Interactive Python Shell

Alternatively, if you prefer Python, you can use the Python shell:

./bin/pyspark

And run the following command, which should also return 1000:

>>> sc.parallelize(range(1000)).count()

Example Programs

Spark also comes with several sample programs in the examples directory. To run one of them, use ./bin/run-example <class> [params]. For example:

./bin/run-example SparkPi

will run the Pi example locally.

You can set the MASTER environment variable when running examples to submit examples to a cluster. This can be a mesos:// or spark:// URL, “yarn-cluster” or “yarn-client” to run on YARN, and “local” to run locally with one thread, or “local[N]” to run locally with N threads. You can also use an abbreviated class name if the class is in the examples package. For instance:

MASTER=spark://host:7077 ./bin/run-example SparkPi

Many of the example programs print usage help if no params are given.

Running Tests

Testing first requires building Spark. Once Spark is built, tests can be run using:

./sbt/sbt test

A Note About Hadoop Versions

Spark uses the Hadoop core library to talk to HDFS and other Hadoop-supported storage systems. Because the protocols have changed in different versions of Hadoop, you must build Spark against the same version that your cluster runs. You can change the version by setting the SPARK_HADOOP_VERSION environment when building Spark.

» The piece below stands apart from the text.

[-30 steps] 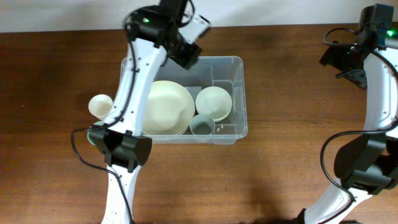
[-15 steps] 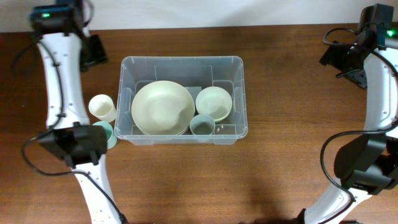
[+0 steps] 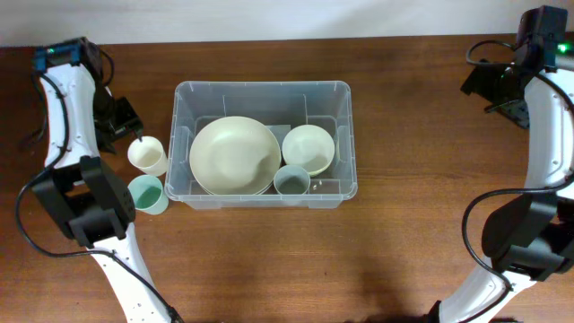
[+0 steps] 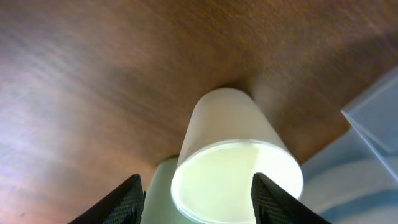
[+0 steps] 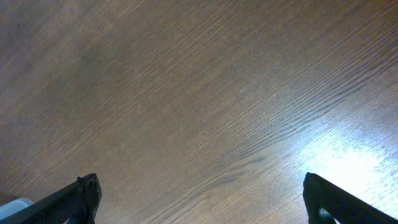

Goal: Pack container
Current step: 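Move the left gripper to the cream cup and grasp its rim, then carry the cream cup into the bin and set it in the clear cup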

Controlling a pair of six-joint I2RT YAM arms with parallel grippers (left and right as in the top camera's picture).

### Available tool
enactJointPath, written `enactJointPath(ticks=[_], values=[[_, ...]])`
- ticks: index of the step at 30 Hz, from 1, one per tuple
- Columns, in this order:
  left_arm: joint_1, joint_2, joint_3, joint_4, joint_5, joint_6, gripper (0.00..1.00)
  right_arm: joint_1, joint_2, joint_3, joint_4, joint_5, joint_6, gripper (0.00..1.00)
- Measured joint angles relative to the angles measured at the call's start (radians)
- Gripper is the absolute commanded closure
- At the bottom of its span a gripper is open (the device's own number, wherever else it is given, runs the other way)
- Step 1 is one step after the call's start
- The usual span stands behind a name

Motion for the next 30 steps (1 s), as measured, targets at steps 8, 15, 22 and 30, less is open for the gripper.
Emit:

For Apache Hadoop versions 1.x, Cloudera CDH MRv1, and other Hadoop versions without YARN, use:

# Apache Hadoop 1.2.1
$ SPARK_HADOOP_VERSION=1.2.1 sbt/sbt assembly

# Cloudera CDH 4.2.0 with MapReduce v1
$ SPARK_HADOOP_VERSION=2.0.0-mr1-cdh4.2.0 sbt/sbt assembly

For Apache Hadoop 2.2.X, 2.1.X, 2.0.X, 0.23.x, Cloudera CDH MRv2, and other Hadoop versions with YARN, also set SPARK_YARN=true:

# Apache Hadoop 2.0.5-alpha
$ SPARK_HADOOP_VERSION=2.0.5-alpha SPARK_YARN=true sbt/sbt assembly

# Cloudera CDH 4.2.0 with MapReduce v2
$ SPARK_HADOOP_VERSION=2.0.0-cdh4.2.0 SPARK_YARN=true sbt/sbt assembly

# Apache Hadoop 2.2.X and newer
$ SPARK_HADOOP_VERSION=2.2.0 SPARK_YARN=true sbt/sbt assembly

When developing a Spark application, specify the Hadoop version by adding the “hadoop-client” artifact to your project‘s dependencies. For example, if you’re using Hadoop 1.2.1 and build your application using SBT, add this entry to libraryDependencies:

"org.apache.hadoop" % "hadoop-client" % "1.2.1"

If your project is built with Maven, add this to your POM file's <dependencies> section:

<dependency>
  <groupId>org.apache.hadoop</groupId>
  <artifactId>hadoop-client</artifactId>
  <version>1.2.1</version>
</dependency>

Configuration

Please refer to the Configuration guide in the online documentation for an overview on how to configure Spark.

Contributing to Spark

Contributions via GitHub pull requests are gladly accepted from their original author. Along with any pull requests, please state that the contribution is your original work and that you license the work to the project under the project‘s open source license. Whether or not you state this explicitly, by submitting any copyrighted material via pull request, email, or other means you agree to license the material under the project’s open source license and warrant that you have the legal authority to do so.